Please work out how many of the lines below include "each". Only the number should be given.

-- SOURCE MATERIAL follows --

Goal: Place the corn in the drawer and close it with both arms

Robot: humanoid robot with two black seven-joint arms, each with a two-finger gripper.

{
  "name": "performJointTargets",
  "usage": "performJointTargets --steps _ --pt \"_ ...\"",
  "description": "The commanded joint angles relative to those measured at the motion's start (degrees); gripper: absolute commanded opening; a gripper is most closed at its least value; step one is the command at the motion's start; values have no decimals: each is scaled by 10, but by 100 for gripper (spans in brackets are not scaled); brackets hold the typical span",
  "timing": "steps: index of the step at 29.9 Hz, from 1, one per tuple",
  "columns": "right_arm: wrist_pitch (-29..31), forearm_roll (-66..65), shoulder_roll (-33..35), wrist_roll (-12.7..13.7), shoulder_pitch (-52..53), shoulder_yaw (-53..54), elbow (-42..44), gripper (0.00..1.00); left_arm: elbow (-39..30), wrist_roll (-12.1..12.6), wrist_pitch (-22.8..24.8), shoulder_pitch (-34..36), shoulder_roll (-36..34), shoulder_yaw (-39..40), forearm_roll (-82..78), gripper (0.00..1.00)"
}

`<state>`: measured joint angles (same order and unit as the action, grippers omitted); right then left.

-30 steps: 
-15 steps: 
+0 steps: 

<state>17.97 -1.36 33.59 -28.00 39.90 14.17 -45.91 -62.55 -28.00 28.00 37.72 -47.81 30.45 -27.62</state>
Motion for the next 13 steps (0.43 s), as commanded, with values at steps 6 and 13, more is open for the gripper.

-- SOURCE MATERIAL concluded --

■ **ANSWER SECTION**: 2